Selon la présidence du gouvernement, aujourd’hui, il draine déjà 60% du trafic aérien tunisien. Et plus de 75% de l’activité des aéroports gérés par l’Office de l’aviation civile.
Le projet ? Un nouveau terminal pour 11 millions de voyageurs. Une rénovation du terminal existant pour passer à 7 millions. Et le terminal 2 réactivé, pour 500 000 passagers.
Tout ça s’inscrit dans un grand plan national. On mise sur le numérique en priorité. L’objectif : faire de la Tunisie un hub aérien régional. Et booster le tourisme par la même occasion.
L’extension de Aéroport international de Tunis-Carthage soulève également une question sensible pour les riverains.
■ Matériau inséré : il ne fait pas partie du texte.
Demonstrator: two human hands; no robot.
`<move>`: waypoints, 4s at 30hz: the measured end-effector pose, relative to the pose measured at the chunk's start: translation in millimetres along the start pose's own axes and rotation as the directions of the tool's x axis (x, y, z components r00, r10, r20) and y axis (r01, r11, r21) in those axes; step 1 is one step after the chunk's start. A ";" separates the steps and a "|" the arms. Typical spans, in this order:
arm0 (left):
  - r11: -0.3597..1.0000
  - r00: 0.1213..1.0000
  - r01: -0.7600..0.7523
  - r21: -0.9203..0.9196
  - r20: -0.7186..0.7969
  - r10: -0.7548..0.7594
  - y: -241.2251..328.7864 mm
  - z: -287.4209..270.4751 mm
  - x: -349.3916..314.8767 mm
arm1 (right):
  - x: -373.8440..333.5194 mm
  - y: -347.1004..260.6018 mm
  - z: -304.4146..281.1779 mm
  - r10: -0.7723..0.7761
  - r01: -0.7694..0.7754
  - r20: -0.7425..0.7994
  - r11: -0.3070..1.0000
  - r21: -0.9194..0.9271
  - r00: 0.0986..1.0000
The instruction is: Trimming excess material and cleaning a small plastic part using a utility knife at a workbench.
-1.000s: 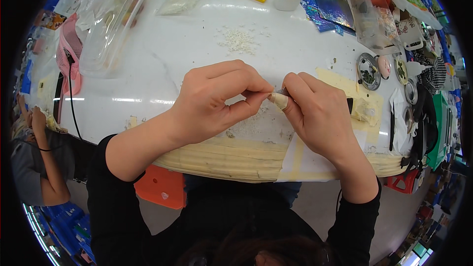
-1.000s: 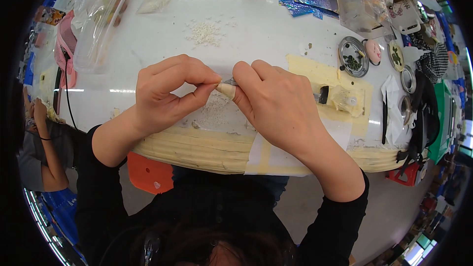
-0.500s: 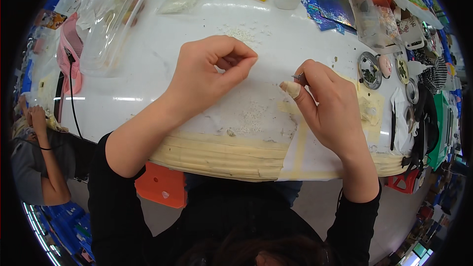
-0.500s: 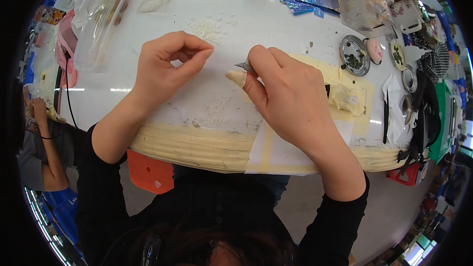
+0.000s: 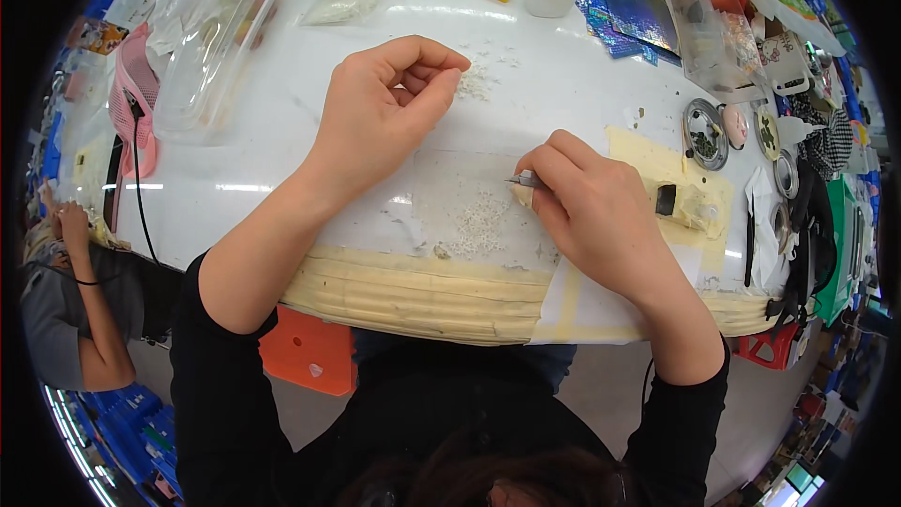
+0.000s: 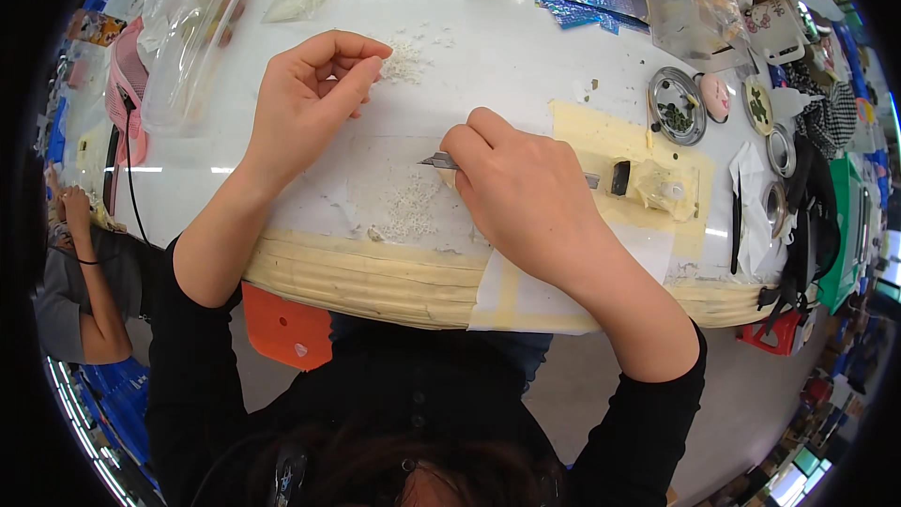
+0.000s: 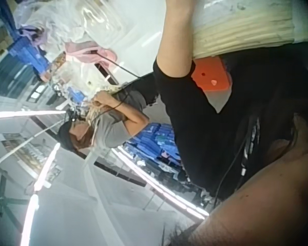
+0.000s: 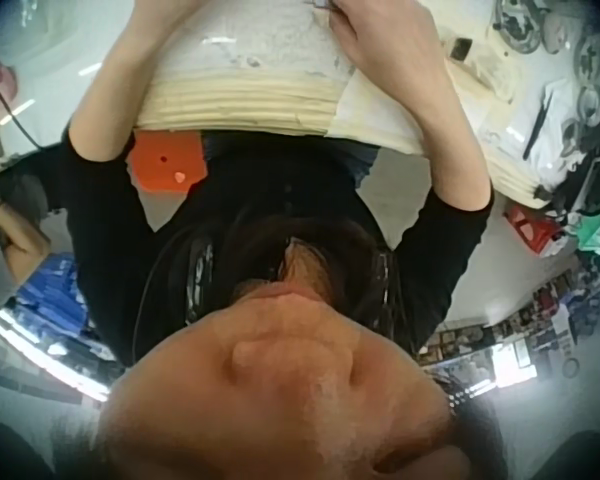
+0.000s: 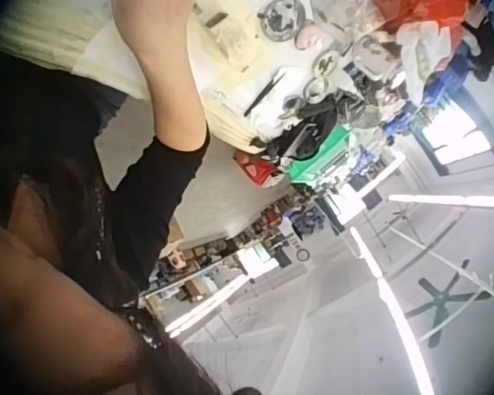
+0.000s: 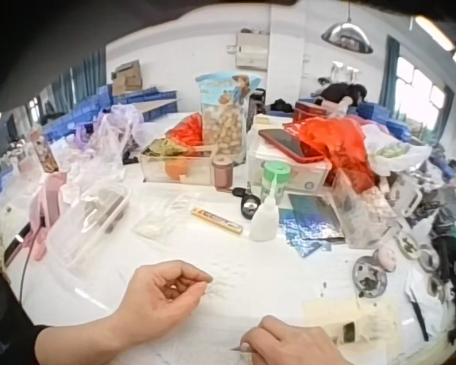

L’augmentation du trafic aérien pourrait entraîner davantage de nuisances sonores, une pression accrue sur la circulation et une dégradation potentielle de la qualité de l’air dans les quartiers proches.
Pour limiter ces impacts, le projet devra impérativement s’accompagner d’une étude d’impact environnemental transparente, de mesures concrètes d’isolation phonique des logements, de restrictions sur les vols nocturnes et d’un mécanisme clair d’indemnisation ou de concertation avec les habitants concernés.
La réussite du chantier dépendra aussi de la capacité des autorités à protéger la qualité de vie des citoyens vivant à proximité des pistes.